Он обхватил ее голову руками, поднял и заглянул ей в глаза:

— Нет, в самом деле, странно. Мы могли бы пожениться и всю жизнь быть вместе…

— А через двадцать лет ты бросил бы меня, как бросил свою жену.

Он отпустил ее:

— Вот в этом ты вся! Непременно нужно испортить. А жену я свою не бросал, мы вместе пришли к решению о разводе. Это был параллельный и постепенный процесс, растянутый на годы.

— У нее иная версия событий…

— Вот как?! — Он вытащил из пачки вторую сигарету и снова закурил. Пальцы его мелко дрожали. — Ты знаешь мою бывшую?

— Недавно встретились в компании, — быстро соврала Варвара, вовремя сообразив, что не стоит рассказывать Ивану про Клуб. Во всяком случае, пока не стоит.

— О боже! Мир тесен! Варь, я действительно ее не бросал, так получилось.

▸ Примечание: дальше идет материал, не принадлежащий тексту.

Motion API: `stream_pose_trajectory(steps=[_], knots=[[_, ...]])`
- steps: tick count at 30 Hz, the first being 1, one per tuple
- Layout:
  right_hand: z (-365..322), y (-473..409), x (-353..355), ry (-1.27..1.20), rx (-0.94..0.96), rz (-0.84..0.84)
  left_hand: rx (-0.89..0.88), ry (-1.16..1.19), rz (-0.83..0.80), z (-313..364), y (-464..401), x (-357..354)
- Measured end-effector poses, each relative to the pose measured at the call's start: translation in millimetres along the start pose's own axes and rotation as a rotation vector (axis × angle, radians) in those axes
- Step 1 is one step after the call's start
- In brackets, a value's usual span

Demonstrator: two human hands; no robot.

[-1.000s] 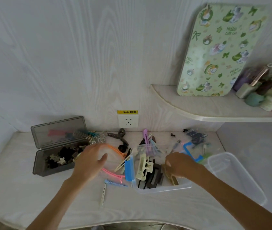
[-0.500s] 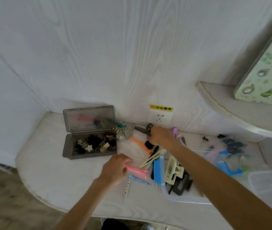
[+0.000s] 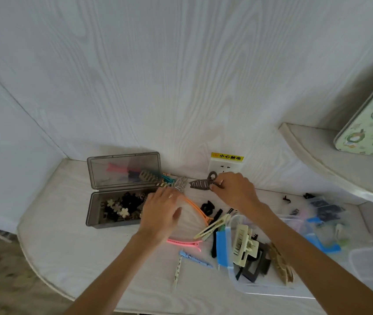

— Я не хочу, чтобы ты оправдывался, — она провела пальцем по его губам. — Не хочу.

Он перехватил ее руку:

— А то я тебя не знаю. Нет, ты всегда заставляла меня именно оправдываться, но в данном случае, — тут он ей подмигнул, — я ни при чем.

— Как это?

— А вот так! Тысячи мужиков бросают своих жен в районе сорока лет — это статистика. Об этом сейчас много пишут, знаешь, как называется это явление в науке? «Бунт сорокалетних», слышала?!

— Поясни. — На самом деле ей совсем не хотелось говорить о бунте сорокалетних, равно как вообще о каком-либо бунте. Она уже прокляла свой язык, который наперекор ее желанию предаваться молчаливой неге мелет всяческую чепуху. Ну, какое ей дело, скажите на милость, до чужих разводов?! Чего ее дернуло помянуть о его жене всуе?

— Сейчас свирепствует эпидемия разводов, — весело начал Иван. — Болезнь поражает каждого третьего мужика, которому от тридцати пяти до пятидесяти. Я совсем недавно прочел в одной статье, что к 2015 году каждая пятая сорокалетняя женщина останется без мужа, потому что мужья их уйдут к молоденьким. Вот так. Причина тут одна — страх перед старостью. Знаешь ведь, как бывает: мне уже почти сорок, а я ничего не успел, сколько всего неиспытанного, сколько женщин, а тут жена под боком, надоевшая, такая понятная, аж скулы сводит.